What you give back must match the data below character for character.

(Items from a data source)
Segment Open

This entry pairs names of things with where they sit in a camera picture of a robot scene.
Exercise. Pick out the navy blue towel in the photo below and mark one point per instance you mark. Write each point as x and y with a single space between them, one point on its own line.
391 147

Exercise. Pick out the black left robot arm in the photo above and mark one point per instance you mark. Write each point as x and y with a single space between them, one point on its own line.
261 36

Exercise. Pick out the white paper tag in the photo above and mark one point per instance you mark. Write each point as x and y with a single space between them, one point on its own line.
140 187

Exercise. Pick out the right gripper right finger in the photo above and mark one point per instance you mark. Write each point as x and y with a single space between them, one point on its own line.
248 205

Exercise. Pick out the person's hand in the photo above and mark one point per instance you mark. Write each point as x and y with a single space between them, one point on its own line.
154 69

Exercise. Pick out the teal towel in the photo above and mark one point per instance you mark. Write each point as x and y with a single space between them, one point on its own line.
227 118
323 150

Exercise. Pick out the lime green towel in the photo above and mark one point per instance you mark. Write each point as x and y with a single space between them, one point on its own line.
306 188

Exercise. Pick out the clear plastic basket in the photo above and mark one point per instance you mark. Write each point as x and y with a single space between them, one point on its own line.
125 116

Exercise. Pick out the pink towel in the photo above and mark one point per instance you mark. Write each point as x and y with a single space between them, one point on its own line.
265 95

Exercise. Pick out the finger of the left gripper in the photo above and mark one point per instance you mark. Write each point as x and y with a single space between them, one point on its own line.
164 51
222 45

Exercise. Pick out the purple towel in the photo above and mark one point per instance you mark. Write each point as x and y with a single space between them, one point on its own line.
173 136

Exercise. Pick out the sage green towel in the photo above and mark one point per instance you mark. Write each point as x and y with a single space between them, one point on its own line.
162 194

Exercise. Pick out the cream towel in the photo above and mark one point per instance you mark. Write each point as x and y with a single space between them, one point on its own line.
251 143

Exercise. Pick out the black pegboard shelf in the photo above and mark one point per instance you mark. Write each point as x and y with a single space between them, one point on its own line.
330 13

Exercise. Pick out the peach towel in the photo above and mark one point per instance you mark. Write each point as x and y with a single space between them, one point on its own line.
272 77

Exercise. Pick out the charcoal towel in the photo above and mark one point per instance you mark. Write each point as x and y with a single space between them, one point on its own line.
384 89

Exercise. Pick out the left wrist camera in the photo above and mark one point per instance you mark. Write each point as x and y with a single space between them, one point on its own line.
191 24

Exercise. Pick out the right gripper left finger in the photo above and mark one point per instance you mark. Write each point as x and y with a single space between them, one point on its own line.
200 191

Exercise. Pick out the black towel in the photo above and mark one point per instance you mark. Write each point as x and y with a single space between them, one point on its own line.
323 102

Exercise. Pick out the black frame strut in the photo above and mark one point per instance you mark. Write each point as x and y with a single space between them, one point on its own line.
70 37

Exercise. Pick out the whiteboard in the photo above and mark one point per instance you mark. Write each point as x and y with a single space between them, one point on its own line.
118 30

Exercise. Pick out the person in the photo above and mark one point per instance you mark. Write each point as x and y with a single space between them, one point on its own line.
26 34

Segment Closed

> _RESPONSE AREA_:
This entry pairs names of things with where they sit in a camera picture of a robot scene.
Exercise. Pick out the navy blue towel in the photo below and mark one point per instance you mark. Write each point as x and y with a single space between them, one point on its own line.
391 147

Exercise. Pick out the black left robot arm in the photo above and mark one point per instance you mark. Write each point as x and y with a single space between them, one point on its own line.
261 36

Exercise. Pick out the white paper tag in the photo above and mark one point per instance you mark. Write each point as x and y with a single space between them, one point on its own line.
140 187

Exercise. Pick out the right gripper right finger in the photo above and mark one point per instance you mark. Write each point as x and y with a single space between them, one point on its own line.
248 205

Exercise. Pick out the person's hand in the photo above and mark one point per instance you mark. Write each point as x and y with a single space between them, one point on its own line.
154 69

Exercise. Pick out the teal towel in the photo above and mark one point per instance you mark. Write each point as x and y with a single space between them, one point on its own line.
227 118
323 150

Exercise. Pick out the lime green towel in the photo above and mark one point per instance you mark. Write each point as x and y with a single space between them, one point on its own line.
306 188

Exercise. Pick out the clear plastic basket in the photo above and mark one point per instance you mark. Write each point as x and y with a single space between them, one point on its own line.
125 116

Exercise. Pick out the pink towel in the photo above and mark one point per instance you mark. Write each point as x and y with a single space between them, one point on its own line.
265 95

Exercise. Pick out the finger of the left gripper in the photo above and mark one point per instance you mark. Write each point as x and y with a single space between them, one point on its own line.
164 51
222 45

Exercise. Pick out the purple towel in the photo above and mark one point per instance you mark. Write each point as x and y with a single space between them, one point on its own line.
173 136

Exercise. Pick out the sage green towel in the photo above and mark one point per instance you mark. Write each point as x and y with a single space between them, one point on its own line.
162 194

Exercise. Pick out the cream towel in the photo above and mark one point per instance you mark. Write each point as x and y with a single space between them, one point on its own line.
251 143

Exercise. Pick out the black pegboard shelf in the photo above and mark one point per instance you mark. Write each point as x and y with a single space between them, one point on its own line.
330 13

Exercise. Pick out the peach towel in the photo above and mark one point per instance you mark. Write each point as x and y with a single space between them, one point on its own line.
272 77

Exercise. Pick out the charcoal towel in the photo above and mark one point per instance you mark. Write each point as x and y with a single space between them, one point on its own line.
384 89

Exercise. Pick out the left wrist camera in the photo above and mark one point per instance you mark. Write each point as x and y with a single space between them, one point on its own line.
191 24

Exercise. Pick out the right gripper left finger in the photo above and mark one point per instance you mark. Write each point as x and y with a single space between them, one point on its own line.
200 191

Exercise. Pick out the black towel in the photo above and mark one point per instance you mark. Write each point as x and y with a single space between them, one point on its own line.
323 102

Exercise. Pick out the black frame strut in the photo above and mark one point per instance you mark. Write each point as x and y with a single space between them, one point on its own line.
70 37

Exercise. Pick out the whiteboard in the photo above and mark one point per instance you mark. Write each point as x and y with a single space between them, one point on its own line.
118 30

Exercise. Pick out the person in the photo above and mark one point per instance you mark. Write each point as x and y with a single space between them, one point on its own line.
26 34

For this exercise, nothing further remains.